┌────────

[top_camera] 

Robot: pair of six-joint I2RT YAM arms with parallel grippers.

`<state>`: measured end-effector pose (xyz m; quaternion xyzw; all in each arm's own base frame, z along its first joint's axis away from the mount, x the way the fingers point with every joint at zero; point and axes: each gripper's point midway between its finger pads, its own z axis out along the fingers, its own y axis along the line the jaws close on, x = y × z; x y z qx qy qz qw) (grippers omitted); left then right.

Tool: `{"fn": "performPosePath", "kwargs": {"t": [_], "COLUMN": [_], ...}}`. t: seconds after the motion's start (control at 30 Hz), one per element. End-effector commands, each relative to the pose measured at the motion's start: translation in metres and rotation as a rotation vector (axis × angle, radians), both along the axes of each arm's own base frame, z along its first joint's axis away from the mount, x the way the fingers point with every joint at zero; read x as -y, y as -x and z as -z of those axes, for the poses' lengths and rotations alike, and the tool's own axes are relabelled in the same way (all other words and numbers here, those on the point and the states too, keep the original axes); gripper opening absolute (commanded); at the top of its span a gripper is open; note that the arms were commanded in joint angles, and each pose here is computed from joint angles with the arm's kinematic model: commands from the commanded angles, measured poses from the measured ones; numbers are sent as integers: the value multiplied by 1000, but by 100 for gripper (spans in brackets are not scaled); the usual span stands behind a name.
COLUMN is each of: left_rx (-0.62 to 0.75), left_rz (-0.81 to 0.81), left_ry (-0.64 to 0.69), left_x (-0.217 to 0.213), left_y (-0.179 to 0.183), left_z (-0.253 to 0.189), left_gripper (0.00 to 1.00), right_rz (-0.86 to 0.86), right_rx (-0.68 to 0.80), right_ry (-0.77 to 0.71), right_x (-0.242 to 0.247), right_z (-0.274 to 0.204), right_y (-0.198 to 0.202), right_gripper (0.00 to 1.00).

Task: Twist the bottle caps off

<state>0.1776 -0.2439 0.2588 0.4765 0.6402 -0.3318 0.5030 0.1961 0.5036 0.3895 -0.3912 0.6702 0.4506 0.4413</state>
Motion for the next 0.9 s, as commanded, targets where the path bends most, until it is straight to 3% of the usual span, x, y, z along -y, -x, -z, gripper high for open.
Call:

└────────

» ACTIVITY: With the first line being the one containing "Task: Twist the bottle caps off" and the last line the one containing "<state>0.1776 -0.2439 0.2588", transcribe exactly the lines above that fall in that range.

» COMPLETED EXERCISE:
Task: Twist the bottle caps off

<state>0.1776 -0.2439 0.2588 0.4765 0.6402 -0.3318 0.5030 0.1961 0.5036 0.3895 -0.3912 0.6702 0.4506 0.4413</state>

There is nothing more to the exercise.